Twigs’ return to health and subsequently to performance have been well documented on her Instagram – most notably her swiftly accelerating skill as a pole dancer. For the past year, she’s been posting videos of herself on the pole, each more graceful than the last. She incorporates this flawlessly into a performance of ‘Lights On’ – a timidly sensual song that perfectly narrates the gradual acceptance of one’s own body and sexual belonging: “When I trust you, we can do it with the lights on."
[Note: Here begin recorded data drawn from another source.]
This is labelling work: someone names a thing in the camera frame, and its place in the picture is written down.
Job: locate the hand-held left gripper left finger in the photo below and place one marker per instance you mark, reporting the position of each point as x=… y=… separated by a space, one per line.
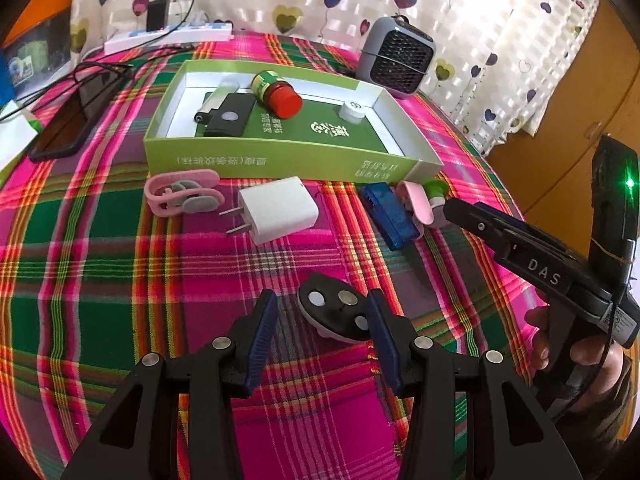
x=262 y=340

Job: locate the brown wooden cabinet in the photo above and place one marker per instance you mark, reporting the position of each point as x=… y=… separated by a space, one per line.
x=560 y=110

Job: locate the blue translucent usb device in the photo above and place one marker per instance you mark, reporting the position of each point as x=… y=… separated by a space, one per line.
x=390 y=215

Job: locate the person's right hand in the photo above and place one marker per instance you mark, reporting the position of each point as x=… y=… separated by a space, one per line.
x=595 y=360

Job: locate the white plug charger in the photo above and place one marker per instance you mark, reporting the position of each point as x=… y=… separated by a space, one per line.
x=280 y=207

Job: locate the small white screw-top jar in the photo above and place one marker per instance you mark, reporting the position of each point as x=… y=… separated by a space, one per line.
x=352 y=112

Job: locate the black snap pouch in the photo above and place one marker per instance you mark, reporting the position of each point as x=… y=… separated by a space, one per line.
x=220 y=127

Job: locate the green and white tissue pack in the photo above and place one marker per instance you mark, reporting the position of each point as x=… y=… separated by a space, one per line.
x=12 y=135

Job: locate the black disc with metal buttons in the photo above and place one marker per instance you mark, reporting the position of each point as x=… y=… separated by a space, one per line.
x=330 y=310

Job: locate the orange topped dark tank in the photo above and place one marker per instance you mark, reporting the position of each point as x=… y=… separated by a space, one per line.
x=30 y=10

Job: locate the black phone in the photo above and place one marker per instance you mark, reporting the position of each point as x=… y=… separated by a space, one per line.
x=70 y=120

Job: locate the grey fan heater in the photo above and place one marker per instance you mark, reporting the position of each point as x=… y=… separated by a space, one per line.
x=395 y=57

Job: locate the plaid tablecloth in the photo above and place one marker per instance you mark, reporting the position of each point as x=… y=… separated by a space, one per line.
x=125 y=285

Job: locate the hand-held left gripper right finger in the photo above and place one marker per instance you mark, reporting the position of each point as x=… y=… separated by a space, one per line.
x=385 y=340

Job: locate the blue and white box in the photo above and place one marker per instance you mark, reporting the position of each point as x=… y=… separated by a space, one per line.
x=5 y=80

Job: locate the pink clip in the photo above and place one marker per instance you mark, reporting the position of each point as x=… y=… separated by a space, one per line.
x=415 y=200

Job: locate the brown bottle with red cap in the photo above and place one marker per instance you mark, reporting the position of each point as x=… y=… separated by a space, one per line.
x=280 y=97

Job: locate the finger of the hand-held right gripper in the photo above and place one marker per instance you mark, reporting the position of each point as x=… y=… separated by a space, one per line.
x=470 y=222
x=530 y=240

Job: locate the person's right forearm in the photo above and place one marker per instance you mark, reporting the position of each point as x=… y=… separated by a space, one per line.
x=610 y=425

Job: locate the green and white round container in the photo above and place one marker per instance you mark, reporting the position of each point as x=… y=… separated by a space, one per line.
x=434 y=191

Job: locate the green cardboard box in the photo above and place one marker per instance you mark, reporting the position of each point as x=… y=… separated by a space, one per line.
x=300 y=165

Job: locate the white power strip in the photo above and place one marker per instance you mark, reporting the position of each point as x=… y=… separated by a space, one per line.
x=175 y=35

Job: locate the black power adapter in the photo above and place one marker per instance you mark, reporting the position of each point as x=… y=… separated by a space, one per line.
x=157 y=15

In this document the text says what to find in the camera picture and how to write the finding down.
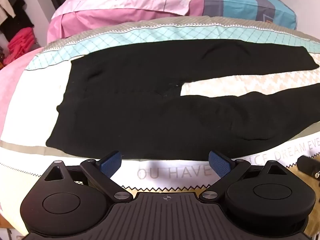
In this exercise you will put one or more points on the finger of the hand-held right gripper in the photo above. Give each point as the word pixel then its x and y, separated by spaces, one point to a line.
pixel 308 166

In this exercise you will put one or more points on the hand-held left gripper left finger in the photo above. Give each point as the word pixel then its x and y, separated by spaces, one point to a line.
pixel 111 164

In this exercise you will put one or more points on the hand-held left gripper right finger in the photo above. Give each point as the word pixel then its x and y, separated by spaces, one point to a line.
pixel 220 164

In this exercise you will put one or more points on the black pants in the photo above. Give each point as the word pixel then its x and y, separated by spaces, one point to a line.
pixel 125 105

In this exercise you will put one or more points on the teal and beige patterned bedspread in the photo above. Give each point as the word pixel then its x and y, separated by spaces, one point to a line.
pixel 37 100

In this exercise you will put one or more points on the pink bed sheet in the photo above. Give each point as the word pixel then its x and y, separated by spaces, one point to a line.
pixel 12 85

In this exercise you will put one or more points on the pile of red clothes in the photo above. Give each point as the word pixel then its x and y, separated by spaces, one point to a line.
pixel 21 45

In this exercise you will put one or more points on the pink quilt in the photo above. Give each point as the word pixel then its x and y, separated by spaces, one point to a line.
pixel 112 2

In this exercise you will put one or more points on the blue and grey striped quilt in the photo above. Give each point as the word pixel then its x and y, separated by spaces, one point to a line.
pixel 250 5

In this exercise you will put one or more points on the dark hanging clothes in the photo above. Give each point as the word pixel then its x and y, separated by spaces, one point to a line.
pixel 17 17

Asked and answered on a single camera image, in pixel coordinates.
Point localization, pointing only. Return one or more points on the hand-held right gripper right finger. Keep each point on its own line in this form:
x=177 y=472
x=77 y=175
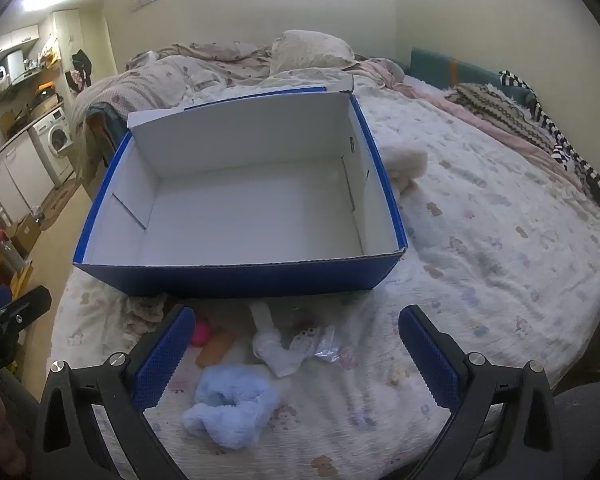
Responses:
x=430 y=360

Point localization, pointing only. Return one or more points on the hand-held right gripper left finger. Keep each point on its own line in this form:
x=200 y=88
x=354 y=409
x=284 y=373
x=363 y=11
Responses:
x=162 y=360

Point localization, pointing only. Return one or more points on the pink plush ball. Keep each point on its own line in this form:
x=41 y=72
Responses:
x=200 y=334

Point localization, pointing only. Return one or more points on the tan sock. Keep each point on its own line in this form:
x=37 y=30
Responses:
x=217 y=351

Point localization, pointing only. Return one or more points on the light blue fluffy cloth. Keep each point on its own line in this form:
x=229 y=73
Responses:
x=230 y=402

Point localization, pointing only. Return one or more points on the blue and white cardboard box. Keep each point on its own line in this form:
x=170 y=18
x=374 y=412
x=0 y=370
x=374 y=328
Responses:
x=255 y=210

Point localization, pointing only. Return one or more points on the person's left forearm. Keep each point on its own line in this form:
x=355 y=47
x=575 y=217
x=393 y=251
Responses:
x=0 y=435

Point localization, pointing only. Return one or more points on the beige lace cloth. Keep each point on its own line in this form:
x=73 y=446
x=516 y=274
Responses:
x=145 y=310

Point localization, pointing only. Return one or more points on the brown cardboard box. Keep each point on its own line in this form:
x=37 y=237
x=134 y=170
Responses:
x=25 y=235

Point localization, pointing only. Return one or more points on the clear plastic bag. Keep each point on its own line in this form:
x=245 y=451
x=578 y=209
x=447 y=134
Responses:
x=322 y=349

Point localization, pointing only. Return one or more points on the brown floor mat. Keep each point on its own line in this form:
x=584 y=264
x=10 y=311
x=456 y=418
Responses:
x=60 y=205

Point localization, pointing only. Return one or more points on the white sock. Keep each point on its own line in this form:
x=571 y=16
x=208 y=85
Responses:
x=276 y=356

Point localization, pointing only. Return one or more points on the white kitchen cabinet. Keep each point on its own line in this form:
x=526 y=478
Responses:
x=15 y=175

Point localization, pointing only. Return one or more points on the white washing machine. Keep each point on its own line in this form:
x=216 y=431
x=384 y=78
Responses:
x=52 y=140

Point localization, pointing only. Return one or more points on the cream fluffy cloth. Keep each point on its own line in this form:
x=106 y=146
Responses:
x=405 y=165

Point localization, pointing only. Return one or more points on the dark hanging clothes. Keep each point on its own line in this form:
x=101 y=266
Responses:
x=80 y=67

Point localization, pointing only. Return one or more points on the black and white striped cloth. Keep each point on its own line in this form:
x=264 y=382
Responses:
x=560 y=147

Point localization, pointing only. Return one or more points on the pink bed sheet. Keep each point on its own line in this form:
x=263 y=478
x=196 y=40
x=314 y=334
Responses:
x=480 y=115

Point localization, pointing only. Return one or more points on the beige printed duvet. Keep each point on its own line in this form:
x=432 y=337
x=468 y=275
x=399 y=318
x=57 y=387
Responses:
x=155 y=80

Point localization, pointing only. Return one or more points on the teal cushion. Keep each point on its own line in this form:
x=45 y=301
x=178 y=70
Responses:
x=445 y=67

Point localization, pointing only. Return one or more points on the cream fluffy pillow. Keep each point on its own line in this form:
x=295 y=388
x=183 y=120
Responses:
x=310 y=50

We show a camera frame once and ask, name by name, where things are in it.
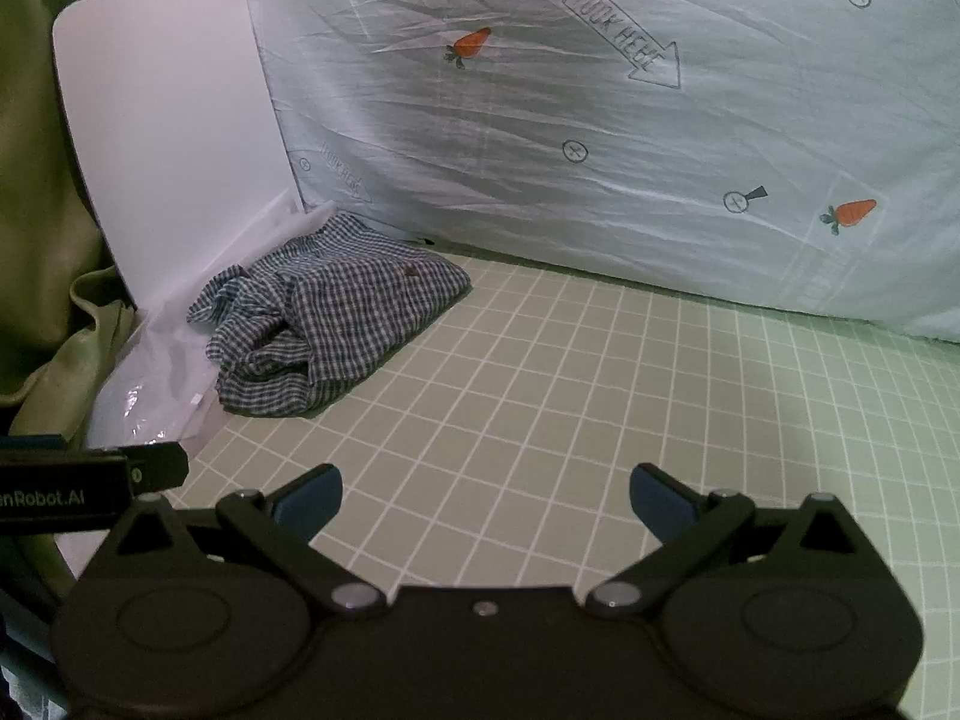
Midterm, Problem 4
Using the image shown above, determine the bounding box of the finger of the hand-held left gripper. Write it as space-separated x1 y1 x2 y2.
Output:
127 442 188 497

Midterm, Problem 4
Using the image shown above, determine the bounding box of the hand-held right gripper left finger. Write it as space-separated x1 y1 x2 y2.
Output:
105 464 387 614

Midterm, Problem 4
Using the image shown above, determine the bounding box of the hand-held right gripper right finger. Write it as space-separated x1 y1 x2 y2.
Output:
585 464 863 618

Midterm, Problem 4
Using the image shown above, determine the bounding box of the blue checked shirt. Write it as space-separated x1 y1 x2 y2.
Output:
187 211 473 417

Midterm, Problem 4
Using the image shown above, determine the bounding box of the clear plastic bag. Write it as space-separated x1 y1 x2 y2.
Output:
56 191 316 586

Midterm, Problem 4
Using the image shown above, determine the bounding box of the green cloth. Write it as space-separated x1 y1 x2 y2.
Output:
0 0 188 436

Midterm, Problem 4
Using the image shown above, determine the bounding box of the white board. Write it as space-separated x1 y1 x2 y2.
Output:
51 0 305 316

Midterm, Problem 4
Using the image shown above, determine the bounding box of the pale carrot print quilt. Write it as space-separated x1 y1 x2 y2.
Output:
176 0 960 346

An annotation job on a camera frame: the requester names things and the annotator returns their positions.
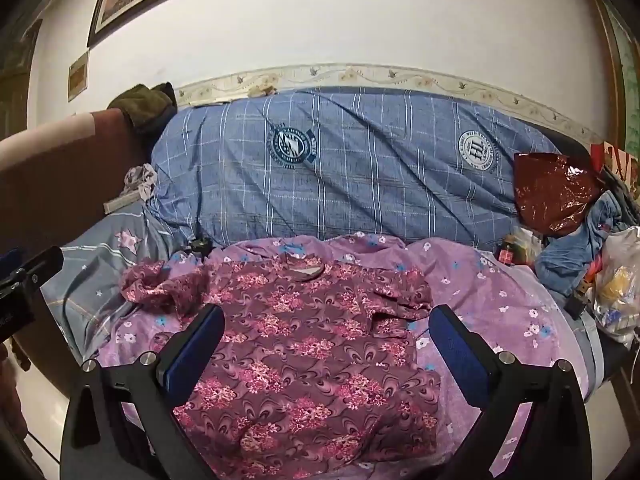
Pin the brown headboard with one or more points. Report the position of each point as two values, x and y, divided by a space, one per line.
55 175

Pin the olive green cloth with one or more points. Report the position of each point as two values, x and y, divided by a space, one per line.
145 102

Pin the dark red patterned cloth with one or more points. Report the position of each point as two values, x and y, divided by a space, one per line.
552 192

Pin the green framed wall hanging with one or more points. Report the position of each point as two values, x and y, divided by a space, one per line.
625 60

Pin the grey patterned small cloth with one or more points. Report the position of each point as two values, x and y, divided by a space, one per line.
141 179

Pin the maroon floral shirt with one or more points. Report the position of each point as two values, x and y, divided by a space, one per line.
320 340

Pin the blue plaid quilt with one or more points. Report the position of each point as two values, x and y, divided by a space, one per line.
360 180

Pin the purple floral bedsheet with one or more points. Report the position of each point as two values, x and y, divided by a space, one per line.
475 285

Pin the red-capped bottle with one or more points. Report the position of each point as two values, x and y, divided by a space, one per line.
507 254

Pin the white plastic bag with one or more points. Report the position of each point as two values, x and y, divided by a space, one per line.
617 285

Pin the flat white box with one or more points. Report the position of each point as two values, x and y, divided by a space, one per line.
120 203

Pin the red printed box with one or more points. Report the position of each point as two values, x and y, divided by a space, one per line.
607 154

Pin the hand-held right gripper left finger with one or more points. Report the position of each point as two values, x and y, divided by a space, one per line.
196 352

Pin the small wall plaque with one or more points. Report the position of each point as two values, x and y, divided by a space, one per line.
78 74

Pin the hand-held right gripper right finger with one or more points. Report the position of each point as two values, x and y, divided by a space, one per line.
457 352

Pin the small black object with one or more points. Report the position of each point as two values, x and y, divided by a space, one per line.
200 247

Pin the grey star-print pillow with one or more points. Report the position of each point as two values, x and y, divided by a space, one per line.
95 270

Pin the blue denim garment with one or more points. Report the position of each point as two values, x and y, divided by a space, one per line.
575 250

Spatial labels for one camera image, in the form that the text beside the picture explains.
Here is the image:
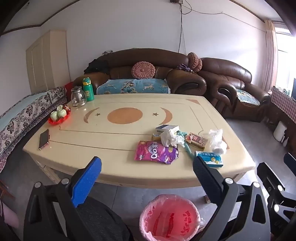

However, this is merely a fragment of the dynamic showmanship that she channels into her performance. The night begins with a solitary FKA twigs, eyes covered in sunglasses, using her feet to stimulate her own rattling percussion. But the tap dancing is short lived as the curtains rise to reveal a pastoral backing not too dissimilar to one of the sets from her recent Andrew Thomas Huang-directed video ‘Cellophane’.
Each backdrop changes to another with disorientating haste. She is soon sword dancing in sync to the sound of a swift-moving blade. Moments like this – and the tap shoes – emphasise the tightly woven link between movement and sound in her artistry. Just as motion powered works like her video for ‘Water Me’, now it fuels the show here.
When the final, colourful curtain drops it reveals a scaffold with each dancer and backing band member occupying a frame of their own in the structure. The show has created a world around her and as it transitions, so does she. Twigs changes costumes four, five, six, maybe eight times during the performance. At points, it becomes a burden to keep track as each garb seems to seamlessly evolve into another, both on and off the stage. The most notable transition comes when her two female backing dancers remove an extravagant skirt from her waist, while she is hoisted in the air by their male counterparts.
While performing it feels as though she is reviving, healing, transforming to a new version of herself. Songs like ‘Video Girl’ and ‘Papi Pacify’ feel familiar but obscure, as does her rendition of her verse from ASAP Rocky’s ‘Fuck Sleep’. The set initially ends with her biggest ‘hit’ ‘Two Weeks’ but it is all too apparent that new meaning had been given to the lyric “Give me two weeks you won’t recognise her.”
The performance is indeed empowering if not without its tyranny. FKA twigs is an artist highly advanced in the science of sadness. Behind the sword-wielding and tap dancing is a pain far worse than the stab of a blade or the stamp of a foot. If it hadn’t been already, this is certainly revealed towards the end of the set when twigs makes no further attempt to withhold her tears. She finishes the show just as she started it, alone in front of a red curtain, but this time there are no tap shoes or sunglasses. She’s singing her new song ‘Cellophane’, perhaps her most gentle to date. With all the grace of Debussy and Satie, the almost nude piano exposes twigs’ voice in all its celestial beauty.
This ending doesn’t quite feel like a grandiose resurrection, or the angelic end of a fairy tale that the biblical references to Mary Magdalene may suggest. Mary, of course, witnessed Christ’s crucifixion, burial, and resurrection. Twigs herself is humble and timid in her thanks to the crowd, which silences any thoughts of that awful phrase ‘messiah complex’.